- Created by: Jack Gantos; Nicole Rubel;
- Written by: Jill Golick; Briane Nasimok; James R. Backshall; Kenn Scott; Erika Strobel; Luisa Rivosecchi;
- Directed by: Sue Pugh; Sue Peters (animation); Bill Martin (art); Terrence Scammell (voice); Richard Dumont (voice); Tim Harper (studio); Simon Cliche (technical);
- Voices of: Rick Jones; Mark Camacho; Jennifer Seguin; Brigid Tierney; Daniel Brochu; Sonja Ball; Terrence Scammell;
- Opening theme: He's a Really, Really Rotten Ralph;
- Ending theme: He's a Really, Really Rotten Ralph; (Instrumental)
- Composers: Peter Measroch; Leon Aronson; Jerry de Villiers Jr. (music/theme song); Veronica Thomas (theme song lyrics);
- Countries of origin: United Kingdom; Italy; Canada;
- Original language: English
- No. of episodes: 55

Production
- Executive producers: Mark Hall (Cosgrove Hall Films); Theresa Plummer-Andrews (BBC); Paul Cadieux (Tooncan); Giuliana Nicademi;
- Producer: Steve Jones
- Running time: 11 minutes
- Production companies: Cosgrove Hall Films; Italtoons Corporation; Tooncan Productions, Inc.;

Original release
- Network: CBBC; Nickelodeon;
- Release: 25 December 1998 – 12 April 2001

= Rotten Ralph =

Rotten Ralph is a series of children's picture books written by Jack Gantos and illustrated by Nicole Rubel. About twenty Rotten Ralph books have been published from 1976 to 2011. Rotten Ralph is also the first book in the series, a 32-page picture book published by Houghton Mifflin of Boston in 1976. It was the first published book for both Gantos and Rubel.

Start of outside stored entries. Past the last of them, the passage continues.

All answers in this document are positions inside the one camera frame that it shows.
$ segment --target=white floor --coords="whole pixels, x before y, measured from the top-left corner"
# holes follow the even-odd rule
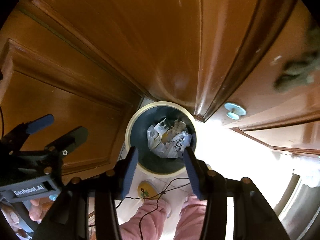
[[[145,99],[141,107],[151,102]],[[251,178],[272,207],[279,202],[292,176],[292,170],[286,165],[282,156],[272,153],[269,148],[260,143],[224,129],[216,122],[196,122],[196,133],[195,155],[197,159],[205,161],[225,178],[237,180],[242,177]],[[124,148],[121,158],[124,158],[125,155],[126,149]],[[178,177],[187,178],[188,175],[185,172]],[[156,179],[136,169],[128,196],[138,197],[137,187],[143,180],[149,180],[159,191],[162,191],[172,179],[175,178]],[[169,189],[188,182],[188,179],[178,179],[169,186]],[[173,239],[182,204],[189,192],[191,192],[190,185],[164,195],[164,199],[171,204],[172,215],[164,224],[161,240]],[[140,200],[125,199],[117,209],[119,224],[128,221],[141,204]],[[233,235],[233,210],[231,209],[232,198],[228,200],[226,234],[228,240],[232,239]]]

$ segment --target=cabinet knob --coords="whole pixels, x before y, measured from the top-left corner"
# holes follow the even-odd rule
[[[227,117],[233,120],[239,120],[240,115],[246,115],[247,111],[242,107],[235,103],[227,102],[224,104],[225,109],[229,112],[227,113]]]

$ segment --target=person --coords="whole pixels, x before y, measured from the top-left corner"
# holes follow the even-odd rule
[[[142,216],[156,209],[156,203],[159,196],[156,187],[148,181],[142,181],[138,186],[138,195],[142,199],[143,204],[140,206],[136,214],[129,221],[119,226],[122,240],[140,240],[139,222]],[[32,207],[29,215],[33,221],[40,222],[44,216],[39,200],[32,200]],[[202,225],[204,222],[205,210],[207,206],[206,200],[199,200],[195,195],[189,195],[182,205],[180,212],[180,220],[176,227],[173,240],[199,240]],[[1,210],[12,229],[21,235],[19,230],[19,218],[16,216],[11,207],[2,205]],[[164,222],[171,215],[170,204],[162,197],[158,200],[158,209],[146,215],[141,221],[141,231],[144,240],[159,240],[164,228]]]

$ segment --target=yellow rim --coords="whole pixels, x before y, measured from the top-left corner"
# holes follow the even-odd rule
[[[173,107],[175,109],[178,109],[179,111],[183,112],[192,122],[192,125],[196,131],[196,120],[193,118],[192,114],[190,114],[186,109],[184,109],[182,106],[179,106],[175,103],[171,103],[171,102],[166,102],[166,101],[159,101],[159,102],[154,102],[151,104],[148,104],[142,108],[140,108],[134,115],[133,117],[130,119],[128,125],[127,125],[127,130],[125,131],[125,147],[127,149],[127,151],[130,149],[131,145],[130,145],[130,134],[131,134],[131,129],[132,126],[134,124],[134,122],[137,120],[137,118],[144,113],[145,111],[147,111],[150,108],[156,107],[156,106],[170,106]],[[157,178],[169,178],[169,177],[173,177],[173,176],[177,176],[181,173],[183,173],[186,168],[183,167],[182,169],[173,172],[173,173],[168,173],[168,174],[163,174],[163,173],[155,173],[153,171],[148,170],[146,167],[142,166],[139,162],[137,165],[138,169],[141,170],[142,172],[144,172],[147,175],[151,175]]]

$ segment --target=pink pants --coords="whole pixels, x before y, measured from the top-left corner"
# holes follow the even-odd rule
[[[139,230],[140,218],[156,208],[156,201],[146,200],[128,222],[120,225],[123,240],[141,239]],[[206,206],[207,201],[198,200],[195,195],[188,197],[180,212],[180,220],[177,224],[174,240],[199,240]],[[164,221],[169,212],[169,204],[160,199],[158,209],[142,219],[141,230],[144,239],[159,240],[163,231]]]

Alternatively, Rotten Ralph is the title character of the series, initially "a very very nasty cat" —a bright red domestic cat who enjoys playing mean, practical jokes on his human family.

There was a children's television series by Cosgrove Hall Films, Tooncan Productions and Italtoons Corporation based on the books, first broadcast on CBBC from 1998 to 2001. It also went to air on Nickelodeon in the UK too, around 2000. The show hasn't been aired in the UK since reruns ended in 2005. The show aired in the United States on the Fox Family Channel from 1999 to 2001.

==Books==

All of the Rotten Ralph books have been written by Jack Gantos and illustrated by Nicole Rubel.

- Rotten Ralph (Houghton Mifflin, 1976) @
- Worse than rotten, Ralph (H.M., 1978) @
- Rotten Ralph's rotten Christmas (H.M., 1984) @
- Rotten Ralph's trick or treat (H.M., 1986) @
- Rotten Ralph's show and tell (H.M., 1989) @
- Happy birthday Rotten Ralph (H.M., 1990) @
- Not so Rotten Ralph (H.M., 1994) @
- Rotten Ralph's rotten romance (H.M., 1997) @
- Back to school for Rotten Ralph (HarperCollins, 1998) @
- The Christmas spirit strikes Rotten Ralph (HC, 1998)
- Rotten Ralph's Halloween Howl (HC, 1998)
- Rotten Ralph's Thanksgiving wish (HC, 1999)
- Wedding bells for Rotten Ralph (HC, 1999)
- Rotten Ralph helps out (Farrar, Straus and Giroux, 2001) ‡
- Practice makes perfect for Rotten Ralph (Farrar, 2002) ‡
- Rotten Ralph feels rotten (Farrar, 2004) ‡
- Best in show for Rotten Ralph (Farrar, 2005) ‡
- The nine lives of Rotten Ralph (Houghton Mifflin, 2009) @
- Three strikes for Rotten Ralph (Farrar, 2011) ‡

 @ Rotten Ralph Picture Books listed by Gantos (10, nine published by Houghton)
 ‡ Rotten Ralph Rotten Readers listed by Gantos (5, all published by Farrar)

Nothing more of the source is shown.